Preguntas frecuentes

¿Qué tipo de oración es Eclesiástico 36?

Es un lamento corporativo entrelazado con una súplica audaz: clamando por la misericordia de Dios, por la ciudad santa, por el pueblo, por milagros y por el cumplimiento de las promesas divinas (36:1–17). Cierra con la esperanza de que «todos los que están sobre la tierra sepan que tú eres el Señor, el Dios de los siglos» (36:17).

¿Por qué Sirach clama por la 'misericordia' de Dios en medio de tal sufrimiento en lugar de por venganza?

Porque Sirac mantiene el enfoque en el santo nombre de Dios y en sus promesas. El suplicante no pide venganza personal, sino que la gloria de Dios sea conocida entre todas las naciones (36:4–5, 17). La verdadera resolución del sufrimiento es que Dios mismo sea conocido y exaltado.

¿Cómo encuentra Siracón consuelo en el sufrimiento?

De tres maneras: (1) Dios es «el Dios de todos» (36:1), por lo que el sufrimiento se mantiene dentro de Su cuidado universal; (2) la aflicción se convierte en el escenario de la autorrevelación de Dios, para que las naciones lo conozcan (36:4, 17); (3) la identidad covenantal de Dios con Israel—primogénito, ciudad santa, lugar de reposo—permanece inalterable (36:11–15).

¿Qué significa 'el pueblo invocado de tu nombre' (36:12)?

Se refiere a Israel —el pueblo elegido de Dios, vinculado a Él por pacto y encomendado con la herencia prometida. Basándose en la teología de las plagas y del Éxodo, Sirácides se dirige a Israel como el «primogénito» de Dios (36:13), con una posición y vocación únicas.
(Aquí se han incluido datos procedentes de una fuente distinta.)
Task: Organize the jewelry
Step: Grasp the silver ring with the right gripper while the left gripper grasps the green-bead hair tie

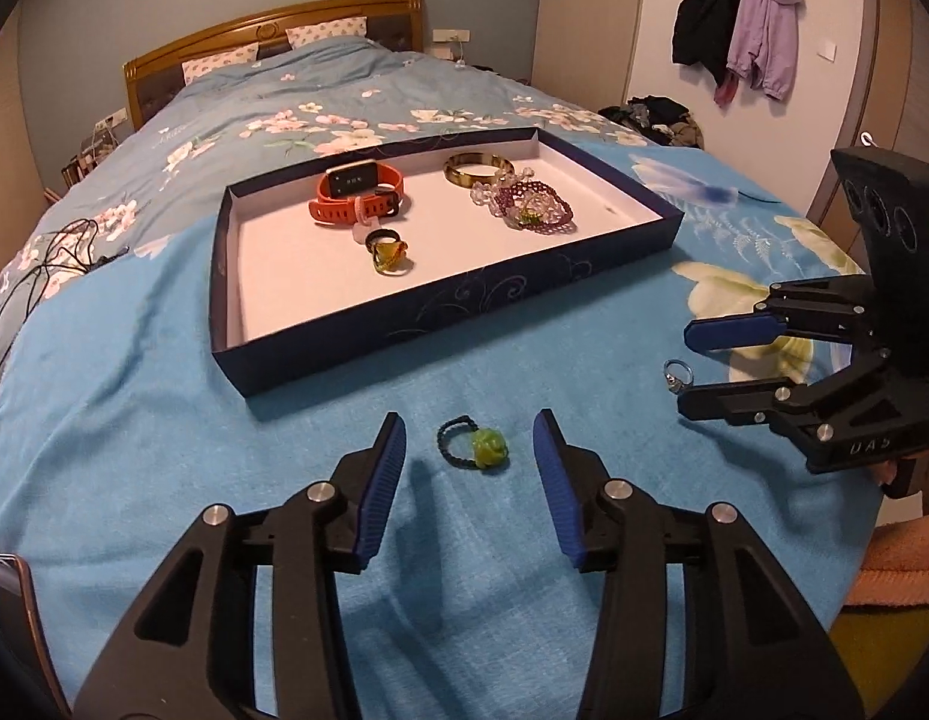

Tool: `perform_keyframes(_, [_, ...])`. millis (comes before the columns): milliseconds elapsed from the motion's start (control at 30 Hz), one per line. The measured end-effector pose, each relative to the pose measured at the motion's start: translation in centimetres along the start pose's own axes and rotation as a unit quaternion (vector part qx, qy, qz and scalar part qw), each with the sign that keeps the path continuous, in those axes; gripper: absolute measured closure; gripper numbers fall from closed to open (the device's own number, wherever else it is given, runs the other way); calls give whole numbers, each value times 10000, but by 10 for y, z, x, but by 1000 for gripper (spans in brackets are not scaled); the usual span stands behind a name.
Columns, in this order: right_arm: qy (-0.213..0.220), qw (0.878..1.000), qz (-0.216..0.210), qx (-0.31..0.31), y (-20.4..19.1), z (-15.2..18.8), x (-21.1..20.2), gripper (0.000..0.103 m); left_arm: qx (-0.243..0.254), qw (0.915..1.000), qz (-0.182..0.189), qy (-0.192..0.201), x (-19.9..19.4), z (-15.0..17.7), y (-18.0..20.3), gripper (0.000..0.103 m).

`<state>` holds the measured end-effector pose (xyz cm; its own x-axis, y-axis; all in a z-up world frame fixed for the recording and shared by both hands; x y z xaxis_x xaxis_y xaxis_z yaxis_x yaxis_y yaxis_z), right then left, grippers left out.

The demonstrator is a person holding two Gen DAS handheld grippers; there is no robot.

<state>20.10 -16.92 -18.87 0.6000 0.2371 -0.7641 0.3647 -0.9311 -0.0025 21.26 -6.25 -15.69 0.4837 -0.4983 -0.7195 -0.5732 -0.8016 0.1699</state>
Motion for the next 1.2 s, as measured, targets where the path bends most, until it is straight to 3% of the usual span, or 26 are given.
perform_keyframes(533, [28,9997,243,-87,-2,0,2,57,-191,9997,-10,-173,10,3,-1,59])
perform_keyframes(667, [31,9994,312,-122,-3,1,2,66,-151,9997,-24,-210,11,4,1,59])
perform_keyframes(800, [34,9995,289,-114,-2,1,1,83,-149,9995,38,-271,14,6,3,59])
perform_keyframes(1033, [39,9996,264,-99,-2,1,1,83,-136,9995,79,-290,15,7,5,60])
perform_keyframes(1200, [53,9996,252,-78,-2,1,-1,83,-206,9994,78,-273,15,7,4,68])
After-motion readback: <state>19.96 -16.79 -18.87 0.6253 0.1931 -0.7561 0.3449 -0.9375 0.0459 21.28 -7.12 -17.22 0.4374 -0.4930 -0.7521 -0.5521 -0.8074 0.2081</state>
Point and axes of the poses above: each gripper's, at about its wrist camera, not at the fingertips, and x roughly the way its jaws point, y to its right, z to its underside, the point moved 10 cm from there along x, roughly the way its jaws point, and after that the axes turned 10 degrees about z, right-handed, at the moved point
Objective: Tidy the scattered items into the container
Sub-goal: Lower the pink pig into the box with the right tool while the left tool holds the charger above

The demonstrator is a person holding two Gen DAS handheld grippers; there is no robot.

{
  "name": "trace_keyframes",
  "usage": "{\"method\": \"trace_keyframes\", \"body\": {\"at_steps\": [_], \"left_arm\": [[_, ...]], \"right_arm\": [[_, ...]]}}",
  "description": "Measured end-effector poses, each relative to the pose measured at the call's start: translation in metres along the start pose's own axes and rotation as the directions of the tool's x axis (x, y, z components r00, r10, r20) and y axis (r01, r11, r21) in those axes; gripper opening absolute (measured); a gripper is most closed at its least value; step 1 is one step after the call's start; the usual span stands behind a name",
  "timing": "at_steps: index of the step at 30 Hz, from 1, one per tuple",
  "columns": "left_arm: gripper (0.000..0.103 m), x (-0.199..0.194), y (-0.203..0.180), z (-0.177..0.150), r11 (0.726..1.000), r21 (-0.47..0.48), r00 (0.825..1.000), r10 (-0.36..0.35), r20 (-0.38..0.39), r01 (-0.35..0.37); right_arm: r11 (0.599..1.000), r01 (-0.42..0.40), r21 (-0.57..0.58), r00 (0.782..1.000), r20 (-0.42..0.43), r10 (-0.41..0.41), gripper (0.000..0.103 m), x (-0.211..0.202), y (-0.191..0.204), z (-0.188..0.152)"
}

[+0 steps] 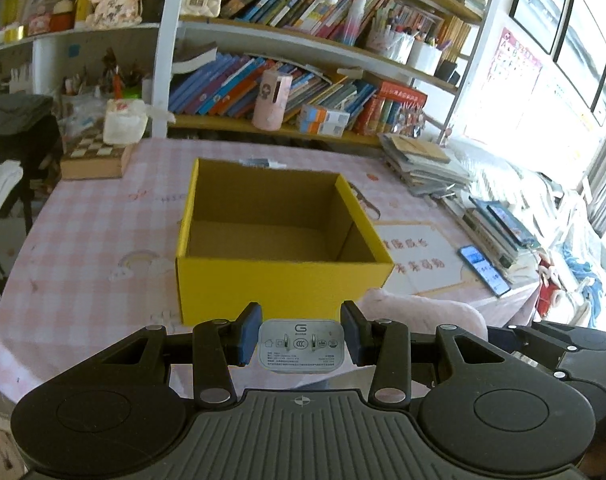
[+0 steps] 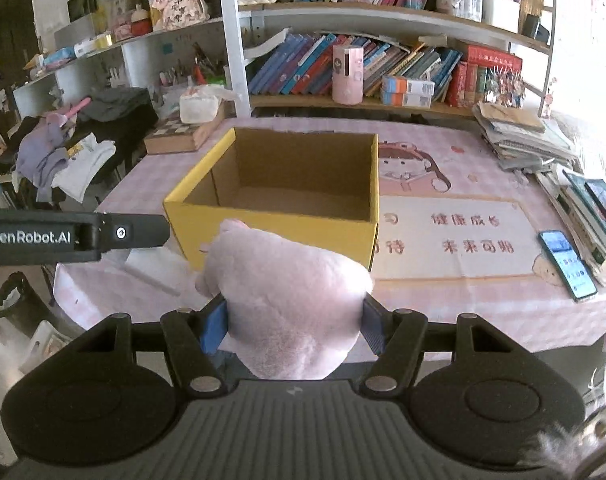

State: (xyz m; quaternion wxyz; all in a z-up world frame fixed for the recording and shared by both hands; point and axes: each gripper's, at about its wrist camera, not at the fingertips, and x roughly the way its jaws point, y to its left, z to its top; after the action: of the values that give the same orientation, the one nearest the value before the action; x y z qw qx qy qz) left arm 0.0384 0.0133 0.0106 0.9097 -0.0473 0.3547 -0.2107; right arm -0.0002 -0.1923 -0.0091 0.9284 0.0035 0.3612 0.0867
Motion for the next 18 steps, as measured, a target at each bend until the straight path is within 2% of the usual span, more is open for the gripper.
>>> {"method": "trace_keyframes", "body": {"at_steps": [9,18], "left_arm": [[0.041,-0.002,0.004,-0.015,1.0,-0.012,1.0,0.022,-0.013,-0.022],[0.041,-0.003,0.004,-0.014,1.0,-0.012,1.0,0.022,-0.001,-0.022]], "right_arm": [[1.0,-0.003,0.006,1.0,-0.031,0.003,0.064,0.003,0.002,-0.011],[1.0,-0.011,0.001,0.999,-0.034,0.011,0.064,0.003,0.004,-0.01]]}}
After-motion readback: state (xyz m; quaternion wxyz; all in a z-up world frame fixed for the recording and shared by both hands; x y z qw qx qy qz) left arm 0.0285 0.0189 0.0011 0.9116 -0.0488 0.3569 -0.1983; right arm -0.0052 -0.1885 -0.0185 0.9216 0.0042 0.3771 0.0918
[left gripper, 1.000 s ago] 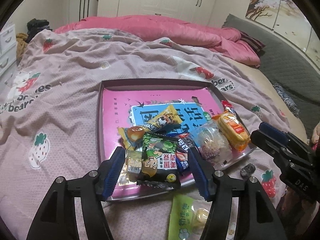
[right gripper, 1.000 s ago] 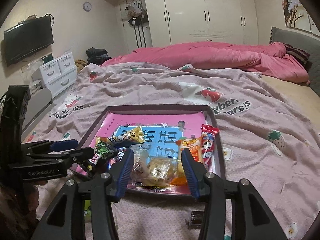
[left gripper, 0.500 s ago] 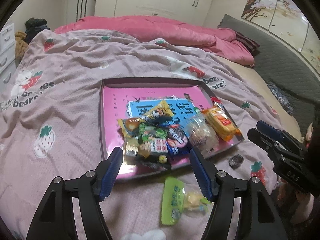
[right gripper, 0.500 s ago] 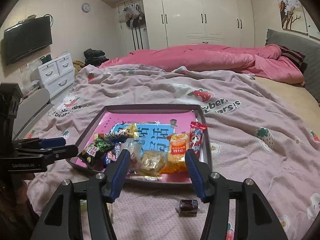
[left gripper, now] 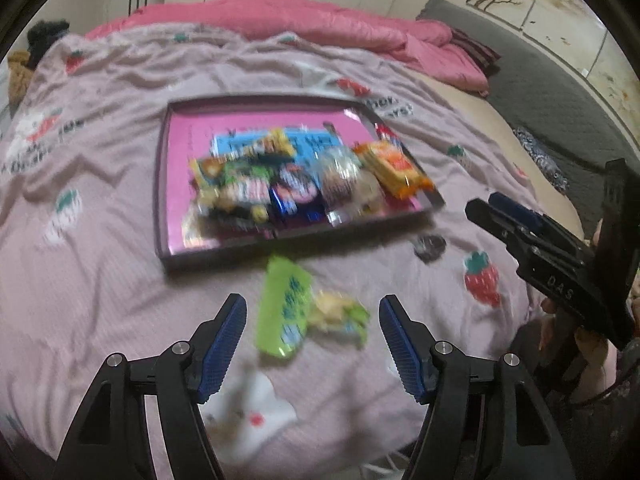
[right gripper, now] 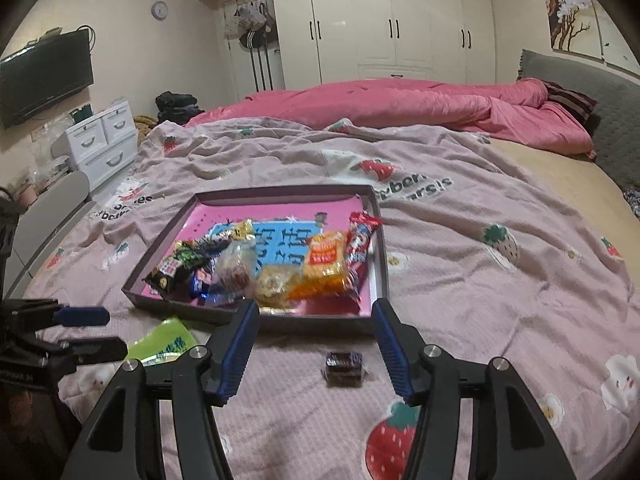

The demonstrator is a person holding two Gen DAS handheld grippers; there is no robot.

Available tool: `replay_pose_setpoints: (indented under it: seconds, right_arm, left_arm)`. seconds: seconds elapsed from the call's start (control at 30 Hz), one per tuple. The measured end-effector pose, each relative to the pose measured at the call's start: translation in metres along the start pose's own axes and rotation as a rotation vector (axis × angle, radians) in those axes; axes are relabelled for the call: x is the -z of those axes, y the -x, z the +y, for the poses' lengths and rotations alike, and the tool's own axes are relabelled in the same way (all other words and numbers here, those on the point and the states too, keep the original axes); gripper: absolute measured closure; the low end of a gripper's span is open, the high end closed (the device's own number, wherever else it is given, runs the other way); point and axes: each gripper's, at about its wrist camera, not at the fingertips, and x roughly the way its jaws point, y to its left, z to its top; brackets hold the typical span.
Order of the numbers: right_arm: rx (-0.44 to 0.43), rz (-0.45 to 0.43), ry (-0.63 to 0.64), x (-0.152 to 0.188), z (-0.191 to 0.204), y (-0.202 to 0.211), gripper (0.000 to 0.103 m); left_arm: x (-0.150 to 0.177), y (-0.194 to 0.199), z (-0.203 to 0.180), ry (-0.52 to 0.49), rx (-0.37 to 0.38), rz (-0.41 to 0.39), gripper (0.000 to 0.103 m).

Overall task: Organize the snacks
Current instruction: 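Grasp the green milk-candy bag with the left gripper while the right grasps the chocolate roll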

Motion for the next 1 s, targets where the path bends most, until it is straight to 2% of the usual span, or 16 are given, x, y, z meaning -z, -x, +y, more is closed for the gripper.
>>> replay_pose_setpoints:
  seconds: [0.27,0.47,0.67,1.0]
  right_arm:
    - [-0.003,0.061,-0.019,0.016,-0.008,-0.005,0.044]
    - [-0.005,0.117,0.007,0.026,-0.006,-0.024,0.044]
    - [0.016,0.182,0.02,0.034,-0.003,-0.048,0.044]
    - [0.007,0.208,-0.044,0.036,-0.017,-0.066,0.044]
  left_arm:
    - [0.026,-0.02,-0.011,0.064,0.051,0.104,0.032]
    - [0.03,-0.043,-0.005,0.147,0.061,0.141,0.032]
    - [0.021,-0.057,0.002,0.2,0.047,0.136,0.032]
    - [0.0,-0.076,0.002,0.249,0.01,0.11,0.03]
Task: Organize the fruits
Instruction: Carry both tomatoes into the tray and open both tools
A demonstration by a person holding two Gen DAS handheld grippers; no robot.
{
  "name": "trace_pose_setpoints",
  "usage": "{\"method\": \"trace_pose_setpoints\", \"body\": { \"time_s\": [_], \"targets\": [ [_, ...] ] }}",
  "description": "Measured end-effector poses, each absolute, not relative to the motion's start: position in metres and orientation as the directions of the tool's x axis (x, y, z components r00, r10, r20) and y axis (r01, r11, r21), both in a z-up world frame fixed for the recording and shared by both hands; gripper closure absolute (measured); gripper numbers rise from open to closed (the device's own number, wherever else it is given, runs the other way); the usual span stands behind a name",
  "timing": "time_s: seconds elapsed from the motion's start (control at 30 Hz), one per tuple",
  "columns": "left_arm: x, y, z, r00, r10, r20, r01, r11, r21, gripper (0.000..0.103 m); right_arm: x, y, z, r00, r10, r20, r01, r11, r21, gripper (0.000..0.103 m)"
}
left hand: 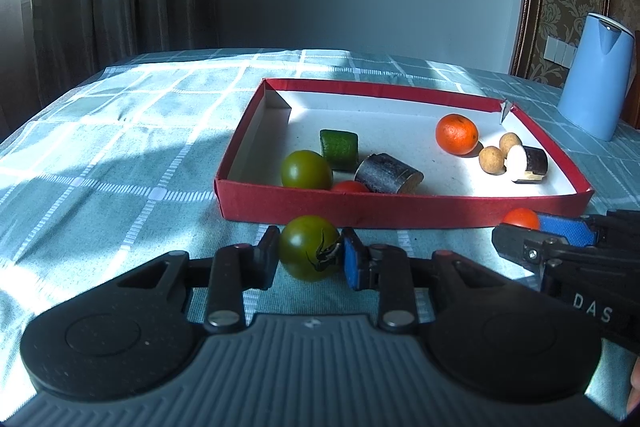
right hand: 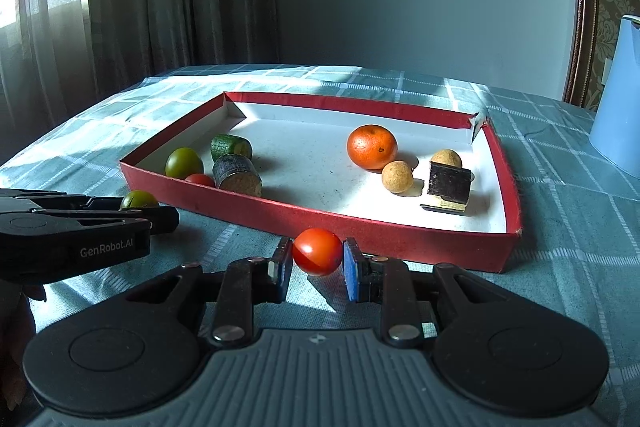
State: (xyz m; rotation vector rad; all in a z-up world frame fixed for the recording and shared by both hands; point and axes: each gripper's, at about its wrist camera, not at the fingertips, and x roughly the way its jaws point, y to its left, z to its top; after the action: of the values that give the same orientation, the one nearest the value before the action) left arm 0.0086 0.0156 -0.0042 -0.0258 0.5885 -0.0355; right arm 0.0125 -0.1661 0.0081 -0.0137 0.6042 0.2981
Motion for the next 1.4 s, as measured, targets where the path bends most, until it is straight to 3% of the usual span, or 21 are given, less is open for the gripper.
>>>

¿Cuál es la relevancia práctica de este pasaje para los creyentes hoy?

Nos enseña, en medio del sufrimiento: a nombrar el dolor con honestidad; a situar el sufrimiento dentro de la historia más amplia de Dios; a llevarlo de forma comunitaria en lugar de solo; a orar para que la gloria y la justicia de Dios se manifiesten; y a permitir que el sufrimiento se convierta en testimonio, para que las naciones conozcan al "Dios de las edades" (36:17).